Encourage your team to be honest and upfront so that no issues are left unresolved.
Don’t be afraid to talk about tough topics and address the elephant in the room. In some organizations or teams, there are obvious issues that everyone just chooses to ignore. Little do they know that they get in the way of success.
If you let these issues foster, it can one day blow up in your faces. So, resolve them as early as you can.
No one wins in the blame game. Sadly, it’s very common in the workplace. Some team members may refuse to own up to their mistakes, and attribute their errors and shortcomings to a perceived flaw in the system or maybe another team member.
Research shows that people who blame others for their mistakes lose status, learn less, and perform worse than those who own up to their errors. As such, teams with a culture of blame will also underperform and achieve less.
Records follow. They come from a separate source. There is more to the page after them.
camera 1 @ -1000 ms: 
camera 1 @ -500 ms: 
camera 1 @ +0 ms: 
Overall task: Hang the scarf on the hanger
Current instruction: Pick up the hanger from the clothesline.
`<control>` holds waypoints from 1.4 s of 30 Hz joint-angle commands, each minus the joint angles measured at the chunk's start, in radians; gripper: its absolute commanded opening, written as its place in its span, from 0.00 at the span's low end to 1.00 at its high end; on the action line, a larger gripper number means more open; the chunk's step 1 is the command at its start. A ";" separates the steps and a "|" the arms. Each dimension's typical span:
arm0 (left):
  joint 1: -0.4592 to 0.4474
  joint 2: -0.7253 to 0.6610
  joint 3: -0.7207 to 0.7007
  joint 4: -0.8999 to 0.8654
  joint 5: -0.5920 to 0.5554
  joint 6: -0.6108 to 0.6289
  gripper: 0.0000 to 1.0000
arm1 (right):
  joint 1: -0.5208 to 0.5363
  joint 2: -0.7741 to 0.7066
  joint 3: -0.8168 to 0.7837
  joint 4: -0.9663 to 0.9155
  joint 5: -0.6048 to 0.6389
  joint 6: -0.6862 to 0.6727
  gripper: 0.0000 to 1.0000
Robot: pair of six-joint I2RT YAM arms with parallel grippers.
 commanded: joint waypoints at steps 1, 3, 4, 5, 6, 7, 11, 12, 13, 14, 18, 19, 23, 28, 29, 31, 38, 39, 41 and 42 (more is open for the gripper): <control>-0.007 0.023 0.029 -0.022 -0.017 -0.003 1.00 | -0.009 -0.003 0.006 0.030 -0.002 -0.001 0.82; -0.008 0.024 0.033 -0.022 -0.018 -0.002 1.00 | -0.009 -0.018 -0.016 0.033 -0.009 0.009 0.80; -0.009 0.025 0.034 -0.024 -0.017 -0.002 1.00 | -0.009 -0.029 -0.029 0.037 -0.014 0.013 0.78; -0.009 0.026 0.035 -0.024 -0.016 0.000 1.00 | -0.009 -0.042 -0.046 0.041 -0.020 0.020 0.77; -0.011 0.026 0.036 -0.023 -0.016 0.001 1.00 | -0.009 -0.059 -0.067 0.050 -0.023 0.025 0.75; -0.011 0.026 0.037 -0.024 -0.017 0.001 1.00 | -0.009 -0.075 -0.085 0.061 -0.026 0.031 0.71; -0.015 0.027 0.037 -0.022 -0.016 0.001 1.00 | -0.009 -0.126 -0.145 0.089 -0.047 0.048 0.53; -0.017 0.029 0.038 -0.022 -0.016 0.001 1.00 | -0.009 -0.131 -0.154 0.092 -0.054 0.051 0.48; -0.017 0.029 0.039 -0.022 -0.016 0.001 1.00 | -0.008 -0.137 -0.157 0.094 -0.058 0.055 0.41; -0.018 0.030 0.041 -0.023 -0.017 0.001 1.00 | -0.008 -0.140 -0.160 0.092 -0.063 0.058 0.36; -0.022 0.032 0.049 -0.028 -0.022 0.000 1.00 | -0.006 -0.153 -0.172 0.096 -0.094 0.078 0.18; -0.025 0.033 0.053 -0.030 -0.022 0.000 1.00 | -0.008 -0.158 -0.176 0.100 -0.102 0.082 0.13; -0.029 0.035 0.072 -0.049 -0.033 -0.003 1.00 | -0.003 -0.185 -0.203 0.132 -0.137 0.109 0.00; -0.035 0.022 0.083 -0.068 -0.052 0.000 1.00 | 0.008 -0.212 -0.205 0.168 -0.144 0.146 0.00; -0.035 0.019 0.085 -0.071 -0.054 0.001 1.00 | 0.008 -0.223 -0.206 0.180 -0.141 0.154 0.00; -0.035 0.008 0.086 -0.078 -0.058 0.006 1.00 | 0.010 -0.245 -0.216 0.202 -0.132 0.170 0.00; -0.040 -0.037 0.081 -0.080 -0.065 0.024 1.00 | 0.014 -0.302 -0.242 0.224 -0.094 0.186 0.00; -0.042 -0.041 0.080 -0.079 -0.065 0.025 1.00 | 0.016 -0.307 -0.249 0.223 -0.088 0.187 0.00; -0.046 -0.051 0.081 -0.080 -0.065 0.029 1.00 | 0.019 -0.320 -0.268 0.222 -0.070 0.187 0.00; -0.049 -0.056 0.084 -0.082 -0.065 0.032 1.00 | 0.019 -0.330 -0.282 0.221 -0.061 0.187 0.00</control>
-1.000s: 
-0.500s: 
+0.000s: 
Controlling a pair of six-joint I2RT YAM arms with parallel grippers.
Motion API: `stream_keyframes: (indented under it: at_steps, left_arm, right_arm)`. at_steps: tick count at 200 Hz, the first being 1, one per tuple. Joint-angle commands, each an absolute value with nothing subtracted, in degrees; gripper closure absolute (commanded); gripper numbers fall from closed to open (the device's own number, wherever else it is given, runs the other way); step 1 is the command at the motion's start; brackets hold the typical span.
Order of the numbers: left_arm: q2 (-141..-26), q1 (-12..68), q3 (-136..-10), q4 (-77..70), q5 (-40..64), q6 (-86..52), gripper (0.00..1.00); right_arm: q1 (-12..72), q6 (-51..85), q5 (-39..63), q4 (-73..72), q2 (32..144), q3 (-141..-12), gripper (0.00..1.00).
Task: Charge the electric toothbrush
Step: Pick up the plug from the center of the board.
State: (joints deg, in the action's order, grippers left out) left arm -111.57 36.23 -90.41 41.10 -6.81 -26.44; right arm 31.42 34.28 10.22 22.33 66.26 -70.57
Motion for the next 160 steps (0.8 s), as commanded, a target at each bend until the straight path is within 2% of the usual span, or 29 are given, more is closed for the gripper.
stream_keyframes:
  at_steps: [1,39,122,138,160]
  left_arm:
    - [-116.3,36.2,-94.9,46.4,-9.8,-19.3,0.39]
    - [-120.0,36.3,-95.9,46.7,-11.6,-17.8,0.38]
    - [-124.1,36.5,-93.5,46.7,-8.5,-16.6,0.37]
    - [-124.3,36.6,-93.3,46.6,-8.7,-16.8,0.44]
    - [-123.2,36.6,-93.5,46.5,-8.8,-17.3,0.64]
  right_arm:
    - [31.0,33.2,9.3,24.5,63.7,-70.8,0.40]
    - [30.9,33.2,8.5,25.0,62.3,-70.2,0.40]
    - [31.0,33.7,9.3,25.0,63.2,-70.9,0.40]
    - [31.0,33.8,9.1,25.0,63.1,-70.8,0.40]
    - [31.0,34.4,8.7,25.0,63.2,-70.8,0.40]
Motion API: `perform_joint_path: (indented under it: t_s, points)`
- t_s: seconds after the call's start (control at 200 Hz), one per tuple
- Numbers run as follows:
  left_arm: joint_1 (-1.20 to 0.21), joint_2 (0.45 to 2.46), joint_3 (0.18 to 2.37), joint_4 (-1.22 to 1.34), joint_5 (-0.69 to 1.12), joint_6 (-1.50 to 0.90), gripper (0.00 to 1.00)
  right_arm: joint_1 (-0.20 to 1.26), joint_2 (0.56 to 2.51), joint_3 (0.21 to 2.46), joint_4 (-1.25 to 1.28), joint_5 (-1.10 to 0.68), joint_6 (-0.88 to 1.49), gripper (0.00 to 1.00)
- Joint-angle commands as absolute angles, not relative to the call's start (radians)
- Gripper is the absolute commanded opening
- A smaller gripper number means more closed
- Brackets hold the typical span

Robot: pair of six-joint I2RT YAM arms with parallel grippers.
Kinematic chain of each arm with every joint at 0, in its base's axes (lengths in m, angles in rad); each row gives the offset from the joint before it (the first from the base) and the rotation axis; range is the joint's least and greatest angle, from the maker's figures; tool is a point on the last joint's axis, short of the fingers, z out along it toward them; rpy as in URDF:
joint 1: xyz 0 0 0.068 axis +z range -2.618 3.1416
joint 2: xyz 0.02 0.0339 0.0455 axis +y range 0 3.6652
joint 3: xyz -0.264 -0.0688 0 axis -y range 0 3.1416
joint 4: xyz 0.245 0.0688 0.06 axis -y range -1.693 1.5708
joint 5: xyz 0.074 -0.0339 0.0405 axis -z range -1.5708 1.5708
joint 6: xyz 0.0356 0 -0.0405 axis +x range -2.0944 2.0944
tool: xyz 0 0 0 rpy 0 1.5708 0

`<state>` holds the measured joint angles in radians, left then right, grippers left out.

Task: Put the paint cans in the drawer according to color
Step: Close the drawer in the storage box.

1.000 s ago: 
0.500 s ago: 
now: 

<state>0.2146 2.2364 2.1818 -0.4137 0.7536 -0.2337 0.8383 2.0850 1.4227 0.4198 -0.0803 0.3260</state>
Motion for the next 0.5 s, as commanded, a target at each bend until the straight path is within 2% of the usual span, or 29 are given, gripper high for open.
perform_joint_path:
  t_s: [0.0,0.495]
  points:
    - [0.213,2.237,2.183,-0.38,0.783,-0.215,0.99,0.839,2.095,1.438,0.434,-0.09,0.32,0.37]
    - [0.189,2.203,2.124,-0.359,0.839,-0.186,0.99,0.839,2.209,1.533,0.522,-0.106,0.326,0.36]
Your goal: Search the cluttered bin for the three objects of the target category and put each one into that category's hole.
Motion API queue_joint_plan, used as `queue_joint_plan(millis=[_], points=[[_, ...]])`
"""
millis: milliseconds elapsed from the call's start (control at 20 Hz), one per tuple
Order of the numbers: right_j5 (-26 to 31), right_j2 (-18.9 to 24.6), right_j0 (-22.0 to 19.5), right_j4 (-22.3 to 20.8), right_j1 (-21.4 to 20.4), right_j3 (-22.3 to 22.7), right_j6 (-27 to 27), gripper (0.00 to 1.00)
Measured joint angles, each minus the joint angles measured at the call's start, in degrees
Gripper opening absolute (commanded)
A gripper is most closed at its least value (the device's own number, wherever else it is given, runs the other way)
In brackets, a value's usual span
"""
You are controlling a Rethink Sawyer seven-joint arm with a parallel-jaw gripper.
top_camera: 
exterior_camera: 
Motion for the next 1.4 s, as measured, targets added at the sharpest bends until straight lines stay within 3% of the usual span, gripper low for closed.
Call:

Another study shows that the blame game is contagious. Just being exposed to someone who blames others for their mistakes is enough to cause the rest of the team to do the same even for completely unrelated mistakes.
Create a healthy feedback culture so that your team members don’t have to worry about protecting their self-image at work. Encourage everyone to be accountable for their own mistakes, and set an example as a team leader.
Prioritizing training and development will ensure that your team doesn’t merely meet goals, but also exceeds expectations. This will even show your team members that your company is invested in their career and professional development by sending them to a training program to help them learn new skills and develop existing ones.
Professional development and training programs increase employee engagement. When you show your team that you want to help them grow professionally and achieve their long-term goals, they will be more enthusiastic and productive in their daily work.
So, you’ve established new year’s resolutions for you and your team. It’s time for you to set an example – do what you say you will! This will encourage your team members to commit to your team’s resolutions and goals for 2018.
Creating the resolutions may be the easy part, but sticking to them is what’s hard. Get everyone on board, and have them commit to the goals.
Identify the resolutions that need to be done each day, and the ones that can be practiced every week such as your weekly team sprints.
Working on your resolutions consistently will help you and your team turn them into a habit. Before you know it, it’s incorporated in your daily tasks, and you’re closer to achieving your goals!
Should you decide to come up with your resolutions, make sure to follow these guidelines. This will ensure that your new year’s resolutions are SMART (Specific, Measurable, Attainable, Realistic, and Time-bound).
Goal-setting is the first thing you need to consider when creating new year’s resolution for your team. Ask your team members what they want the team to accomplish. Identify no more than three goals and objectives. Having more than three goals will be counter-productive, and your team may find it hard to focus on achieving them.
Prioritize and label your goals – which one should take priority? This will help you determine what’s more important so that you don’t lose focus.
Plan it out with your team, and ask for everyone’s input about the resolutions you can implement to achieve your goal. Write them down and post it somewhere everyone can see.
The right metrics or KPIs will help you determine which resolutions are working well for your team, and which ones are not getting positive results. So, it’s important to know your metrics.
If you don’t know what success looks like, then how do you know if you’ve achieved it? Make sure your team stays on the right track by regularly assessing your KPIs.
New Year’s resolutions will help you and your team have something to look forward to in the coming year. Feel free to print this infographic and post it on your team’s bulletin board where everyone can see it. Ensure that everyone is on board and that your team commits to your new year’s resolutions.
But first, make sure to celebrate your team’s wins this 2017. Happy new year!